▶ _EXERCISE AIM_: Your response to the data below should hold nothing except the lines from the one containing "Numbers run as" down to the one containing "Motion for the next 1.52", reproduced exactly and without pictures.
%%
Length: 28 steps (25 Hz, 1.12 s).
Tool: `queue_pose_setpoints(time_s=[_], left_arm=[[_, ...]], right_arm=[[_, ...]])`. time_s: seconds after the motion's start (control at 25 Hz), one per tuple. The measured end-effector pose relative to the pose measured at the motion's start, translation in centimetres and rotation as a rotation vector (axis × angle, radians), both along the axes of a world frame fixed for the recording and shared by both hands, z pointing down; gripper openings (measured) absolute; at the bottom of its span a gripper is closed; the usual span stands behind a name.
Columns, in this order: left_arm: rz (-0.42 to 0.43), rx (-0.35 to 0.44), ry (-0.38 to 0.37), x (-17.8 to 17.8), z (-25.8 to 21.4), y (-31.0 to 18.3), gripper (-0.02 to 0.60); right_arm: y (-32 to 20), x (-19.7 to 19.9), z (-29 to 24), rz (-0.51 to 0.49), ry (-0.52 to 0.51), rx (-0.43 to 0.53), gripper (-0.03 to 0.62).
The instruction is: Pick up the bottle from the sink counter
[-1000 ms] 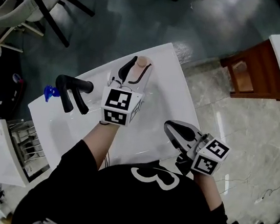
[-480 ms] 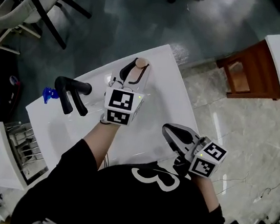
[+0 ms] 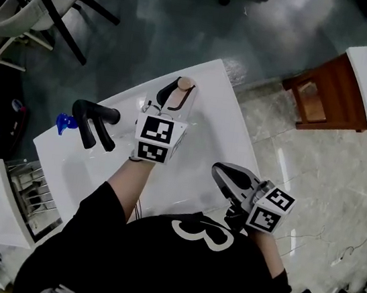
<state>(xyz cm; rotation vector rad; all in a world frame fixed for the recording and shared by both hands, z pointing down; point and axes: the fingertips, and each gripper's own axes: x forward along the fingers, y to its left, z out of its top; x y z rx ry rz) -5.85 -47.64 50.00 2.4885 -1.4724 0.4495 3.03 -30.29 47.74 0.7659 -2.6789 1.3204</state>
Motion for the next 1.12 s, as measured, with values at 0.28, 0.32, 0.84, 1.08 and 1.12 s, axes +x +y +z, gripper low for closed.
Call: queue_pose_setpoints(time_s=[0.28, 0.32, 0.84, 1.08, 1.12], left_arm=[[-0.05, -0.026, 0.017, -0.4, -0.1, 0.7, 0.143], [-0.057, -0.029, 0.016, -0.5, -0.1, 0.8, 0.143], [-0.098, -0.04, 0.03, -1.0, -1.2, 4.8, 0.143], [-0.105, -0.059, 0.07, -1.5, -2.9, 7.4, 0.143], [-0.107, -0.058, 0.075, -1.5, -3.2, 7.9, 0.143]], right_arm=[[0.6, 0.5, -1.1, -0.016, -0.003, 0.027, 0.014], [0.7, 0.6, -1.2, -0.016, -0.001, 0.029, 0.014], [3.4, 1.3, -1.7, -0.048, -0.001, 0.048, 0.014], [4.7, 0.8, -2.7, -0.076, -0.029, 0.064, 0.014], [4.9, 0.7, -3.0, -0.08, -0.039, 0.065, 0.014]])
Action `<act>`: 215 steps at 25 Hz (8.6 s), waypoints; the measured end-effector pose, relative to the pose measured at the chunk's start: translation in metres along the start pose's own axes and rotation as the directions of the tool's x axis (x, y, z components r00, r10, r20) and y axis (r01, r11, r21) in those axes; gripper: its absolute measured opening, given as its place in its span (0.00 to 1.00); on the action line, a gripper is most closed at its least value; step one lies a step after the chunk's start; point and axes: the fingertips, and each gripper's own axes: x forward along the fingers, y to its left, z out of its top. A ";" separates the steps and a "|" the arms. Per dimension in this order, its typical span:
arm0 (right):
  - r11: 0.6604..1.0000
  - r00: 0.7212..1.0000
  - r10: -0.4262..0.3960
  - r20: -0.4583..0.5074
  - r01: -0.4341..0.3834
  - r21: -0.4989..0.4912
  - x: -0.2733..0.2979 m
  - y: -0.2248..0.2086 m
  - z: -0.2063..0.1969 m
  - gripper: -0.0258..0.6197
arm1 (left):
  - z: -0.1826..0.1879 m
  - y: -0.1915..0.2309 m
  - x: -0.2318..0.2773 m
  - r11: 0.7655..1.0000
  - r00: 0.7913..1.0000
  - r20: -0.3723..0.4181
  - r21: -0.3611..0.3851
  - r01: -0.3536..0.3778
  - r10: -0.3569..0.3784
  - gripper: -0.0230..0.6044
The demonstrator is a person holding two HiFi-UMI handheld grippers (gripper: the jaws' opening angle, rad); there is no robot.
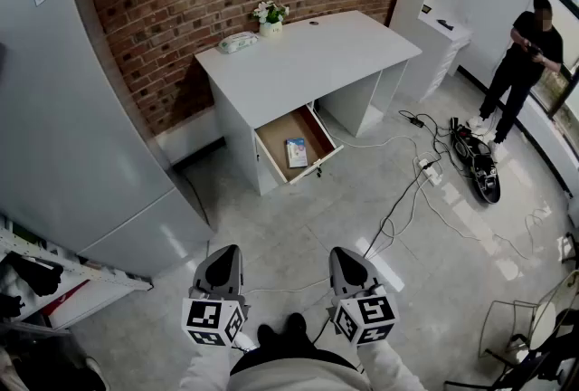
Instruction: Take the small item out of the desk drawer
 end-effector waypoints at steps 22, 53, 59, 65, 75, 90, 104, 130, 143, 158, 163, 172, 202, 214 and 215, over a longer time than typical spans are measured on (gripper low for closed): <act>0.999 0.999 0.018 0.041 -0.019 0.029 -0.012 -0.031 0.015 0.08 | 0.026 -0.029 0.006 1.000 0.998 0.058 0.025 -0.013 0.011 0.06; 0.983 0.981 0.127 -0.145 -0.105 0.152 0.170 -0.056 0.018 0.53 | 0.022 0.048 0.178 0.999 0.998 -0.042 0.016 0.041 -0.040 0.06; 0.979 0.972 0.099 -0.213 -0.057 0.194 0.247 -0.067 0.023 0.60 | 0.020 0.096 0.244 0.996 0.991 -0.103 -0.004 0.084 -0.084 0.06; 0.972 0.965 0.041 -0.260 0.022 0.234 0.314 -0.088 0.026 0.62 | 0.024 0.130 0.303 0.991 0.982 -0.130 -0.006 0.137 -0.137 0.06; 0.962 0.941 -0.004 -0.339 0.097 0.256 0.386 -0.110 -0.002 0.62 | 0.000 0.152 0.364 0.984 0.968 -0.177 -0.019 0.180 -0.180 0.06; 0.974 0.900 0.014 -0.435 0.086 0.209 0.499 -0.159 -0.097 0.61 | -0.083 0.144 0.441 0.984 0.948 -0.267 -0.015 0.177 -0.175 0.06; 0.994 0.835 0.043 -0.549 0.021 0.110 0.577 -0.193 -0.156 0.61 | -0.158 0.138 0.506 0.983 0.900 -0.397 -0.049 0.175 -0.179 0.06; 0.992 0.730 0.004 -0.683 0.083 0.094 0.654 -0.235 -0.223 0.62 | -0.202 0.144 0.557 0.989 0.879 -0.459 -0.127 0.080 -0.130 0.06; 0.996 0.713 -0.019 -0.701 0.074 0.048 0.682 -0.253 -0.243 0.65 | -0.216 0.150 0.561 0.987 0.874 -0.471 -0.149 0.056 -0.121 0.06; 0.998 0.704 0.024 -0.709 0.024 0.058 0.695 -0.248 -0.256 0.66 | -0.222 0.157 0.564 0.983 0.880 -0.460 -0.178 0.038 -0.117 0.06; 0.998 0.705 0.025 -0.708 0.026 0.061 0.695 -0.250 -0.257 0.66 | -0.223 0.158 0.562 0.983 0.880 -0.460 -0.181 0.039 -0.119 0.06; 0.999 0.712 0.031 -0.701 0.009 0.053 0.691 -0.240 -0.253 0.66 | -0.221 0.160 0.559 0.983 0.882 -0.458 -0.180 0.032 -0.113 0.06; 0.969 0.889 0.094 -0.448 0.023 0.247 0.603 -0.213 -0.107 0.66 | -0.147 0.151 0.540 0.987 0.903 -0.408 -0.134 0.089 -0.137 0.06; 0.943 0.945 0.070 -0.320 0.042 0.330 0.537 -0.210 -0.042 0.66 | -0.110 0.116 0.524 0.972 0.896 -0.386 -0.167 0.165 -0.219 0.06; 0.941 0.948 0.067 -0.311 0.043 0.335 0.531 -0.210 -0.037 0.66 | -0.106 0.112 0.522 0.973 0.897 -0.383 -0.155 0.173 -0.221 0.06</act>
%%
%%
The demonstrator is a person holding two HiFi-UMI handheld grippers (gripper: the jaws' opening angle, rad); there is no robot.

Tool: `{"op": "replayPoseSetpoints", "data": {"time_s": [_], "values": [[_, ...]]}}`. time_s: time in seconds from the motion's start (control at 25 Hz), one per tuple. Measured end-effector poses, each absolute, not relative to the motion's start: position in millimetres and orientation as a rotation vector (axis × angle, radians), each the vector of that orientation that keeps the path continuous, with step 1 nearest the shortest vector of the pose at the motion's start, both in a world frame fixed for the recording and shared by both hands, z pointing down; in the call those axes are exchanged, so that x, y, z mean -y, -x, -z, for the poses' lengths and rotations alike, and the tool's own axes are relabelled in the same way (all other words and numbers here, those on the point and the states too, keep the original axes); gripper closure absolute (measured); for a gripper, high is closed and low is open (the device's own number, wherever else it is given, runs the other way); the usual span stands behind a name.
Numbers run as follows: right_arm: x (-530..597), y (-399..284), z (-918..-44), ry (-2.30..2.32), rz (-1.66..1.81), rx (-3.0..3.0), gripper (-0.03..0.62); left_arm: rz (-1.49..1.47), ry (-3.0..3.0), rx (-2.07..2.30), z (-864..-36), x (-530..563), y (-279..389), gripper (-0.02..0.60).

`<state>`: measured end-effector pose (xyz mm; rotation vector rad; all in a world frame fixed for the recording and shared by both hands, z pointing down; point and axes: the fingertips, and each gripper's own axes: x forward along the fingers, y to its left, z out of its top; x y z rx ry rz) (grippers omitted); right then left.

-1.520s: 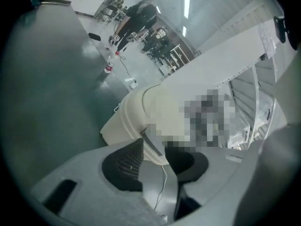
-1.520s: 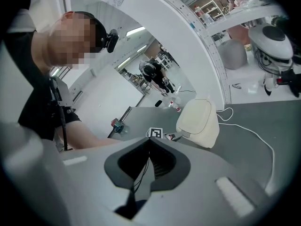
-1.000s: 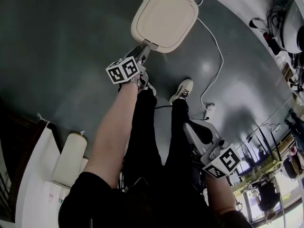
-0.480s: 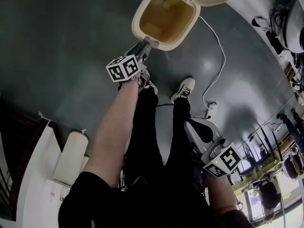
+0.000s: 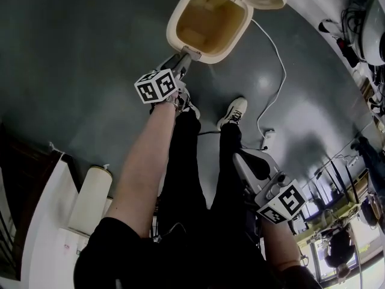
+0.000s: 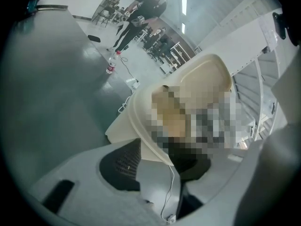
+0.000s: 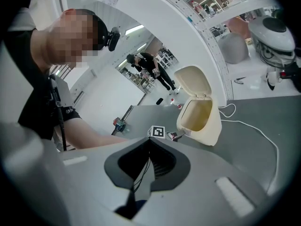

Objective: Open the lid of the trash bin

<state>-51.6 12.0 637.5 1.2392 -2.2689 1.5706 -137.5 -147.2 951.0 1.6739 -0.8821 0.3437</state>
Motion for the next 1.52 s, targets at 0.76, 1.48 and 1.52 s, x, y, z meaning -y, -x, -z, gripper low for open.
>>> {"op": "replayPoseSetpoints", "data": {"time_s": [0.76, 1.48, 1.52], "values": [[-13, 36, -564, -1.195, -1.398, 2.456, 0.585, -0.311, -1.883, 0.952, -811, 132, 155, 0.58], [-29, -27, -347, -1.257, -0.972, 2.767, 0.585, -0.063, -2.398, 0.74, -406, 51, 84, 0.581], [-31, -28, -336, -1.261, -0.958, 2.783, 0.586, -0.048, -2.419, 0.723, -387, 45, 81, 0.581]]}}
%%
▶ _EXERCISE ANSWER_:
Numbers run as follows: right_arm: x (-530..597), y (-399..284), z (-918..-44), ry (-2.30..2.32), rz (-1.66..1.81), rx (-3.0..3.0), gripper (-0.03..0.62); left_arm: rz (-1.49..1.47), ry (-3.0..3.0), rx (-2.07..2.30), z (-864..-36), x (-530..563), y (-279..389), gripper (-0.02..0.60).

`<state>`: measured end-effector pose (xyz mm; rotation vector rad; all in a world frame fixed for the recording and shared by both hands, z pointing down; point and axes: the fingertips, and each gripper's own axes: x forward along the fingers, y to its left, z out of its top; x y z rx ry rz) (grippers omitted); right then left.

-1.520s: 
-1.520s: 
-1.000s: 
-0.480s: 
+0.000s: 
+0.000s: 
+0.000s: 

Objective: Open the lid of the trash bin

<state>-51.6 12.0 637.5 1.2392 -2.2689 1.5706 -137.5 -147.2 951.0 1.6739 -0.8821 0.3437</state>
Motion for the next 1.52 s, targets at 0.76, 1.48 and 1.52 s, x, y, z meaning -y, -x, -z, gripper low for open.

Nothing further is required for this exercise.